**WHAT THE EXERCISE ASKS:** Repeat exactly, please, the lines that begin at the start of the listing and end at the line holding "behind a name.".

**COLLECTED MATERIAL:**
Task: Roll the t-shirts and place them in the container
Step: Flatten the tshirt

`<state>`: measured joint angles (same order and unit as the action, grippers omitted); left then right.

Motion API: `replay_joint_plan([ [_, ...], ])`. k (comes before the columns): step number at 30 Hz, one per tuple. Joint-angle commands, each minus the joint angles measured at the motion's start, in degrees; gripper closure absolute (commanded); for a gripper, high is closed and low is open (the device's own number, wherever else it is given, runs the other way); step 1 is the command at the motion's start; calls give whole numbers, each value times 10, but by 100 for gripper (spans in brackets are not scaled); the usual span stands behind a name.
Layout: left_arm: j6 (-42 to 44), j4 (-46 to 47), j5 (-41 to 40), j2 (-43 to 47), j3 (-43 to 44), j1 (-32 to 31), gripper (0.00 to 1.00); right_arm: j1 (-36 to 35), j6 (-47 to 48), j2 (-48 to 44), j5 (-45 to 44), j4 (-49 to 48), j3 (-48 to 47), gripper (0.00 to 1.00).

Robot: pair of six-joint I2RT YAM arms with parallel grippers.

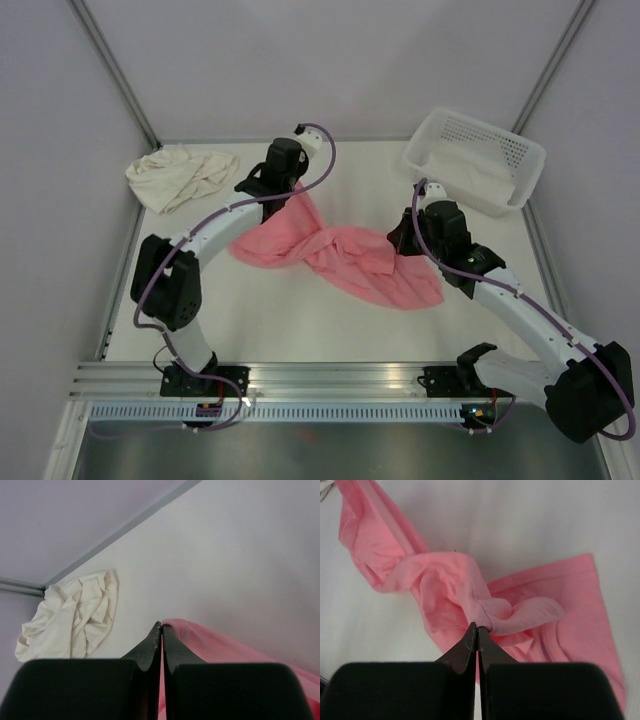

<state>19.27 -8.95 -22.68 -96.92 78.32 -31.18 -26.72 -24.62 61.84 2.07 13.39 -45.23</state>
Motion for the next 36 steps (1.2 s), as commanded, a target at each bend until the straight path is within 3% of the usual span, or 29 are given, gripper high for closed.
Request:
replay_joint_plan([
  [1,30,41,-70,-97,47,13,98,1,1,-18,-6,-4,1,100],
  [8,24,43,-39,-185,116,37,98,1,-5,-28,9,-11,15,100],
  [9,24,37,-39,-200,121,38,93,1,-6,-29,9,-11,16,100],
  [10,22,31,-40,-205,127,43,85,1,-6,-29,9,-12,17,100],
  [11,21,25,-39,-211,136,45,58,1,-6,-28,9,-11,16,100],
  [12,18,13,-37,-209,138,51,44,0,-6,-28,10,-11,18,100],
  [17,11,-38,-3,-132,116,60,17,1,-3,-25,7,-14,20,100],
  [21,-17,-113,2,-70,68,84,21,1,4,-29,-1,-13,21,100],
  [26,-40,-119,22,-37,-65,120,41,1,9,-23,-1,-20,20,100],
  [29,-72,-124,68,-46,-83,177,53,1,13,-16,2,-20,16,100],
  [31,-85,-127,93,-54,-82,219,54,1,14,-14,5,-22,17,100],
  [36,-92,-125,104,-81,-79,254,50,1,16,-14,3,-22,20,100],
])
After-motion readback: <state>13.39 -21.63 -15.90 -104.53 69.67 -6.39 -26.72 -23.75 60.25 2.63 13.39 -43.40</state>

**ANSWER AREA:**
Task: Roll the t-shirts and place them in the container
Step: Flatten the tshirt

`<state>`: measured joint angles (same order and unit as the action, grippers omitted); left then right.

Motion API: `replay_joint_plan([ [_, ...], ])`. k (comes before the columns): step number at 30 Hz, one per tuple. Joint-angle commands, each minus the joint angles measured at the motion's start, in degrees; gripper closure absolute (commanded); for a gripper, high is closed and low is open (the device's own number, wherever else it is given, runs the other way); step 1 is the command at the motion's start; calls give whole numbers, each value times 10, but by 100 for gripper (spans in brackets are not scaled); the usual span stands behind a name.

The reply is now complete.